SMALL EXPLOSION
CONTAINED ON GAS WELL PAD NEAR PROCTER & GAMBLE IN WYOMING COUNTY
Published: January 7, 2015
MEHOOPANY TWP. — A small explosion Wednesday morning at
a natural gas well pad supplying Procter & Gamble’s plant in Wyoming County
was quickly contained with no injuries or significant damage, according to state,
gas company and P&G officials.
Around 9:40 a.m., contractors were finishing completion
operations on Warren Resources Inc.’s P&G 4 well pad on Route 87 across
from the company’s paper products plant, Warren’s vice president of corporate
development Jeff Keeler said. They accidentally vented a small amount of
natural gas from a workover drilling rig.

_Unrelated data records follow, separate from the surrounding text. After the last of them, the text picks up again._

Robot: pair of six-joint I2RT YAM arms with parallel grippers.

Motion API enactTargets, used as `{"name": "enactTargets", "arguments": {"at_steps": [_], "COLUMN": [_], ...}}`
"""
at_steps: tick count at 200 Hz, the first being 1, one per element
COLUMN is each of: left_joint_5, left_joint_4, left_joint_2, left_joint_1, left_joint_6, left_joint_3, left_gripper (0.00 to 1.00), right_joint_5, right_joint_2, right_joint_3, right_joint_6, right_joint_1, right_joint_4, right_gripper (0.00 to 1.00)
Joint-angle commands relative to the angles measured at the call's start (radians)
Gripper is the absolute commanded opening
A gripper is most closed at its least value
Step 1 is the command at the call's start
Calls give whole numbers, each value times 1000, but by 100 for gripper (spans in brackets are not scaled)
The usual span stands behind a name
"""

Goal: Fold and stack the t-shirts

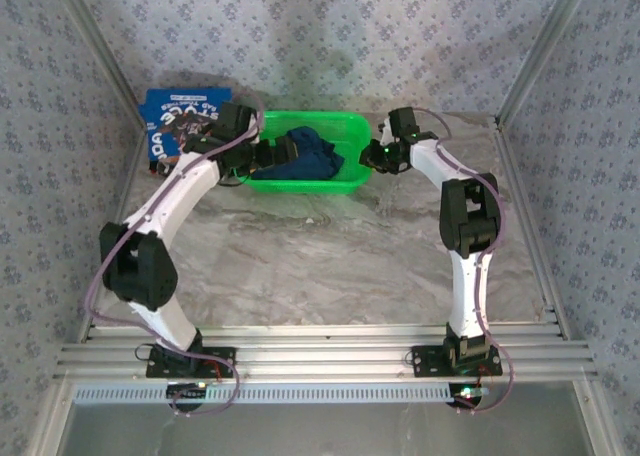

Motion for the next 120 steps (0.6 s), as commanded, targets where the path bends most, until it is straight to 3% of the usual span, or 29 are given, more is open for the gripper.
{"name": "enactTargets", "arguments": {"at_steps": [1, 52, 120], "left_joint_5": [19, -67, -194], "left_joint_4": [-29, -236, -417], "left_joint_2": [87, 362, 622], "left_joint_1": [-12, -70, -158], "left_joint_6": [0, 57, 77], "left_joint_3": [106, 346, 541], "left_gripper": [97, 94, 92], "right_joint_5": [40, 68, 78], "right_joint_2": [-89, -283, -524], "right_joint_3": [-66, -328, -596], "right_joint_6": [8, -13, 83], "right_joint_1": [13, 51, 62], "right_joint_4": [-3, -12, 21], "right_gripper": [17, 5, 3]}}
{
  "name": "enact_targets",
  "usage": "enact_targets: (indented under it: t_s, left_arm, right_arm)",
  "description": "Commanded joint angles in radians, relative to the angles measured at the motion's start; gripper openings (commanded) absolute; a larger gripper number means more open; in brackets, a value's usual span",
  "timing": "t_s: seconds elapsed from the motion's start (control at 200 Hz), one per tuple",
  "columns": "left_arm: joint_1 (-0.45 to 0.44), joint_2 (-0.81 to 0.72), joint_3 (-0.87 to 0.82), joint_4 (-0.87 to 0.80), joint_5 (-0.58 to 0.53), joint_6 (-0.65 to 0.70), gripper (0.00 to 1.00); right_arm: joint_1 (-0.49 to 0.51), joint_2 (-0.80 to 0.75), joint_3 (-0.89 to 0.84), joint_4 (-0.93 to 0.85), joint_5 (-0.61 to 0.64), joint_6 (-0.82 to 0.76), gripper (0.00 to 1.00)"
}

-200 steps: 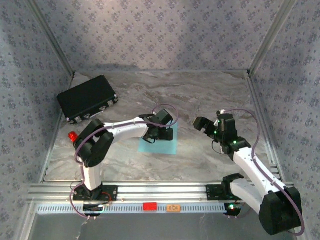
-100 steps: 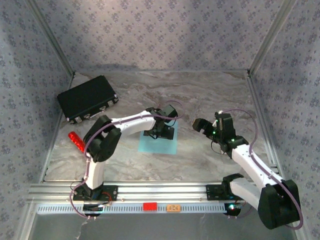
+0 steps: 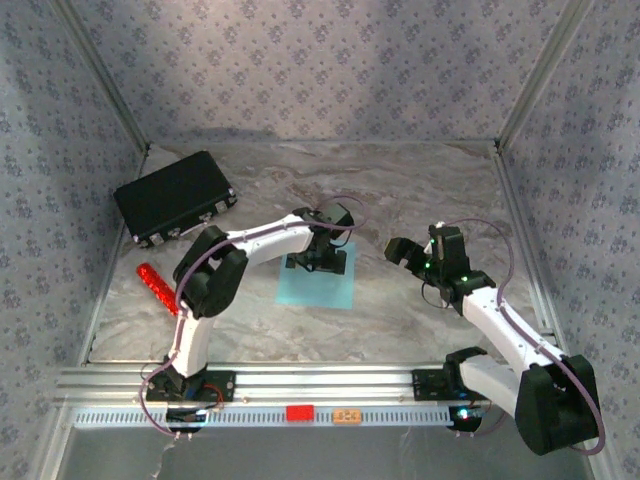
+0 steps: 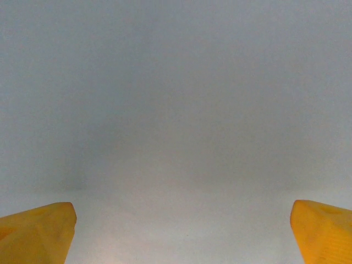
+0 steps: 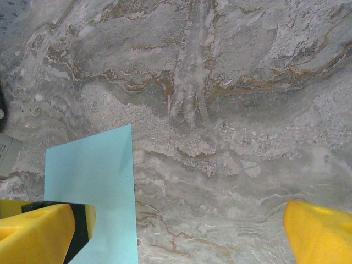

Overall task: Fold a paper plane with a square sheet of paper (pick it up from the middle)
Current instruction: Fold the square sheet of paper in half at the center of the table.

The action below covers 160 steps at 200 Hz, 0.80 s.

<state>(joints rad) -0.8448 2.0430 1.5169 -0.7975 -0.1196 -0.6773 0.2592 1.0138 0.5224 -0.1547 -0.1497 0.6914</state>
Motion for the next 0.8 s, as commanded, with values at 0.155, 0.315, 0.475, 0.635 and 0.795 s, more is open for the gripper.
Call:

A heating unit about 25 feet away sparked the gas and
caused a flare that was loud but “self-contained,” he said. The contractors
quickly extinguished a resulting fire.
Procter & Gamble employees heard an explosion,
spokesman Alex Fried said.
“Within minutes, Warren called us and assured us there
was no gas leak, injury or environmental incident,” Mr. Fried said.
A few extra pickup trucks stood near the pad’s entrance
within 12 minutes of dispatches by the Wyoming County Emergency Management
Agency. Nothing else looked out of the ordinary.
Warren immediately reported the incident to local fire
and emergency management officials, who left soon after arriving, Mr. Keeler
said.
The state Department of Environmental Protection’s
emergency response team did not visit the site, spokeswoman Colleen Connolly
said, but she confirmed they were monitoring the situation. The incident was
considered closed by around noon, she said.
Warren is stopping operations on its P&G 4 pad for a
more thorough investigation on the root cause “to prevent future incidents from
occurring,” Mr. Keeler said.
Citrus Energy Corp. formerly operated the wells that
supplied the Procter & Gamble’s relatively new on-site electricity
generators until Citrus sold its Marcellus Shale wells and lease holdings to
New York-based Warren Resources in a $352.5 million deal announced in July.